The developer bought the 5.7-million-square-foot portfolio from Blackstone Group, which flipped them as part of the New York private-equity firm's $39-billion leveraged buyout earlier that year of Chicago-based Sam Zell's Equity Office Properties Trust.
The buildings, including such Loop landmarks as the Civic Opera Building and the 10 & 30 S. Wacker Drive complex, have lost much of their value amid the broad decline in the commercial real estate market.

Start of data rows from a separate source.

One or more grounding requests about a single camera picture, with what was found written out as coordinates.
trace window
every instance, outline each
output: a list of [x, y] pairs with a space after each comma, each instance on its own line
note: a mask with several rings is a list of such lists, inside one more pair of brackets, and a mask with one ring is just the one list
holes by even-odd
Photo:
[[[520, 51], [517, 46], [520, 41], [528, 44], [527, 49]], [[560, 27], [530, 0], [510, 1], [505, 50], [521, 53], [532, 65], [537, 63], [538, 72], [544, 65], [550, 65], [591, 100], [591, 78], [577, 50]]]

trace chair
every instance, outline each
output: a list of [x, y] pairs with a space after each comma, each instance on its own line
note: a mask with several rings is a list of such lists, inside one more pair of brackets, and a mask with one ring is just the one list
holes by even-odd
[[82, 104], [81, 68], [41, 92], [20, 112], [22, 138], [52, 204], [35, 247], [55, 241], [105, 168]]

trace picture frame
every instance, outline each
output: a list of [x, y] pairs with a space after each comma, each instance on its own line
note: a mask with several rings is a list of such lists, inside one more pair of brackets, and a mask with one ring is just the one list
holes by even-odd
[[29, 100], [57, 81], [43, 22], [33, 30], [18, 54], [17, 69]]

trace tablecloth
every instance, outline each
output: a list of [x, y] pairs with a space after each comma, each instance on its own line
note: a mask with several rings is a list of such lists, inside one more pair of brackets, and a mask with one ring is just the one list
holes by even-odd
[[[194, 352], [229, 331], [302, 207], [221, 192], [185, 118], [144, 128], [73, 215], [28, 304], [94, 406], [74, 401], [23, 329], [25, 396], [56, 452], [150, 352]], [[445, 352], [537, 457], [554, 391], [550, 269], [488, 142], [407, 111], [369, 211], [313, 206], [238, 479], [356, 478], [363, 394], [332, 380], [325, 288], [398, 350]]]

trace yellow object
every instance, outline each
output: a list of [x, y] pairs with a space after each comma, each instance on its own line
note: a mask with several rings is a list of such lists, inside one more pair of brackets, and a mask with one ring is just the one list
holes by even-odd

Tishman Speyer, led by longtime developer Jerry Speyer, is in hard-nosed negotiations with officials of the Federal Reserve Bank of New York to rework an estimated $1.4 billion in loans. The Fed inherited the mortgages as part of the 2008 collapse and sale of Wall Street investment bank Bear Stearns Cos. With the talks at a stalemate, the Fed is taking an aggressive tack.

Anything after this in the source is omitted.